I am trying to measure the time complexity of a algorithm. The algorithm has a while inside a while, starting by 1. Ok. But the problem is that the i increments with a product. I'm not using the big O, only counting the instructions. I'm trying to find a pattern.

In this example, I did it right:

i = 1; -> // 1 execution
while(i<=n) { // n+1
  j =1; // n
while(j<=n) { // n²
....
  j = j + 1; // n² * 2
}
i = i + 1; // 2n
}

Ok.

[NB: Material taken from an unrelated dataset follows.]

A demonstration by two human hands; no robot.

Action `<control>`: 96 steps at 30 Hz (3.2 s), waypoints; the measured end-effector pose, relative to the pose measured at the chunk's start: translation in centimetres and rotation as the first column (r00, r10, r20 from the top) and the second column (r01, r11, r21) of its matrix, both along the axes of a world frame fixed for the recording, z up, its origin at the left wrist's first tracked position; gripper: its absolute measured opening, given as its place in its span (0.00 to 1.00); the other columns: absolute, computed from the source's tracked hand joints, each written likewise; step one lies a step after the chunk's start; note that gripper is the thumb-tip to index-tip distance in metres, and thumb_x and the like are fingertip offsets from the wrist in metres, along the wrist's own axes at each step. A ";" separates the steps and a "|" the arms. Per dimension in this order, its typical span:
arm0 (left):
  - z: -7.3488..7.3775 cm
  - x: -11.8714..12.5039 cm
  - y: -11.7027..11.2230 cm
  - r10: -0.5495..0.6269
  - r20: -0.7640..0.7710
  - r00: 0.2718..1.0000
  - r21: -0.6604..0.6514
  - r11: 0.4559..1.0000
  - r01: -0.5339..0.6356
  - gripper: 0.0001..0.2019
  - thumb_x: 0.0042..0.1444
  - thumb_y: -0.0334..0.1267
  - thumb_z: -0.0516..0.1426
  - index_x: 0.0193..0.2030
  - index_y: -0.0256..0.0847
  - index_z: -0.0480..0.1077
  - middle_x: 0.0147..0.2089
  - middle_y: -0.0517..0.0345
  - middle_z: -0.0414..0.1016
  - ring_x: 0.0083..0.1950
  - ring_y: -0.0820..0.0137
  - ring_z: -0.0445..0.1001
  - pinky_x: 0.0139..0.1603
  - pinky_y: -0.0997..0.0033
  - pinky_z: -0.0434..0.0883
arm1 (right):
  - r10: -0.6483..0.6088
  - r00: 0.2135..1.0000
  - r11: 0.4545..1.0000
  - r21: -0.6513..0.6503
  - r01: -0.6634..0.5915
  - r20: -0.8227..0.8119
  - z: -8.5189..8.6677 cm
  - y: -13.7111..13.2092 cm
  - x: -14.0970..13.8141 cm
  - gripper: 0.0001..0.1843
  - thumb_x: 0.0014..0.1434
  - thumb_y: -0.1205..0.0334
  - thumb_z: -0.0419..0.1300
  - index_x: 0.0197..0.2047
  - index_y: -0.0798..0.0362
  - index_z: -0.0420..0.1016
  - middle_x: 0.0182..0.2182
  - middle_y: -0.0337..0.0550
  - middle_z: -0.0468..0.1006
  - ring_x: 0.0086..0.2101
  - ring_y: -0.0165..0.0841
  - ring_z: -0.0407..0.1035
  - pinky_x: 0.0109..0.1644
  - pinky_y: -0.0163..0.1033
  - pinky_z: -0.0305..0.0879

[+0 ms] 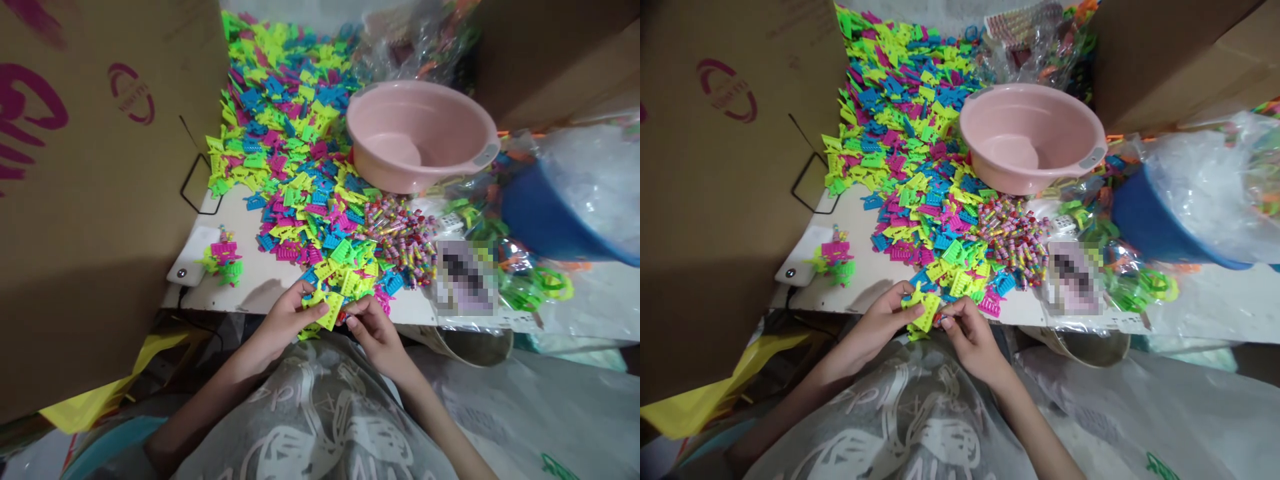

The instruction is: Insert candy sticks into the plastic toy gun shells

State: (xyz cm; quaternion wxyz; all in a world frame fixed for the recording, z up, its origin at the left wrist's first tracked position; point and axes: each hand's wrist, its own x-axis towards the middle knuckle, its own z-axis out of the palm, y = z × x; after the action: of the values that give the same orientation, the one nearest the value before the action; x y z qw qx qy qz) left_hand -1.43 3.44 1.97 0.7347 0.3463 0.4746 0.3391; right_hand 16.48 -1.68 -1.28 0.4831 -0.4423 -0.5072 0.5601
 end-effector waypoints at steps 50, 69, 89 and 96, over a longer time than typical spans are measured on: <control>-2.6 -7.3 0.5 -0.125 -0.939 0.319 0.064 0.850 0.522 0.17 0.63 0.49 0.47 0.33 0.43 0.71 0.33 0.52 0.79 0.37 0.62 0.78 0.41 0.66 0.71 | -0.122 0.256 0.803 0.247 -0.543 0.959 -6.0 2.4 -3.2 0.12 0.66 0.60 0.59 0.52 0.43 0.75 0.45 0.45 0.75 0.42 0.39 0.63 0.43 0.43 0.50; -2.1 -3.8 -1.3 -0.289 -0.340 0.895 0.162 0.919 0.359 0.12 0.56 0.49 0.59 0.37 0.42 0.74 0.37 0.55 0.80 0.40 0.64 0.77 0.44 0.66 0.74 | -0.032 0.897 0.989 0.146 -0.037 0.442 -1.5 0.3 -2.0 0.10 0.63 0.57 0.60 0.32 0.52 0.70 0.25 0.38 0.74 0.26 0.31 0.68 0.30 0.33 0.62; 0.0 2.3 0.4 0.062 -0.071 0.996 -0.020 0.998 -0.063 0.27 0.35 0.50 0.72 0.40 0.37 0.75 0.30 0.61 0.73 0.27 0.74 0.68 0.29 0.74 0.67 | -0.614 0.572 0.778 0.299 0.552 0.544 -0.7 3.4 9.9 0.18 0.56 0.44 0.63 0.33 0.50 0.69 0.27 0.41 0.75 0.25 0.35 0.69 0.30 0.39 0.66; 1.2 2.0 0.3 0.019 -0.077 0.997 -0.006 1.000 -0.019 0.24 0.34 0.49 0.72 0.36 0.38 0.74 0.32 0.60 0.74 0.29 0.73 0.68 0.26 0.76 0.67 | -0.136 0.984 0.959 -0.264 0.102 -0.113 2.2 0.7 2.2 0.22 0.45 0.49 0.75 0.30 0.51 0.68 0.27 0.37 0.78 0.28 0.32 0.75 0.34 0.37 0.73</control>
State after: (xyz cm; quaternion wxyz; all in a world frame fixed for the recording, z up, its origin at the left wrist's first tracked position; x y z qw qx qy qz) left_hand 0.57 3.74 3.13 0.7138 0.3523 0.5068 0.3310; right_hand 18.68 -1.00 0.94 0.4864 -0.4935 -0.3702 0.6187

I just have to sum.

But the problem is in this case:

i = 1; // 1 execution
while(i<n) { // n execution?
System.out.println("*"); // n execution?              
i = i * 2; // n execution????
}      

I've tested too many ways:

When n is 2 ---> The println run 1 time.
When  n is  3 ---> The println run 2 times.
When n is 4 ---> The println run 2 times.
When n is 5 ---> The println run 3 times.
When n is 6 ---> The println run 3 times.

What's the pattern?

I don't want in the Big O notation.


Solution

  • The complexity is O(log(n)) because we divide i by 2 in each iteration so let's say that while loop will be executed m times them we have 2^m<=n which implies m<=log(n) so it's O(log(n)).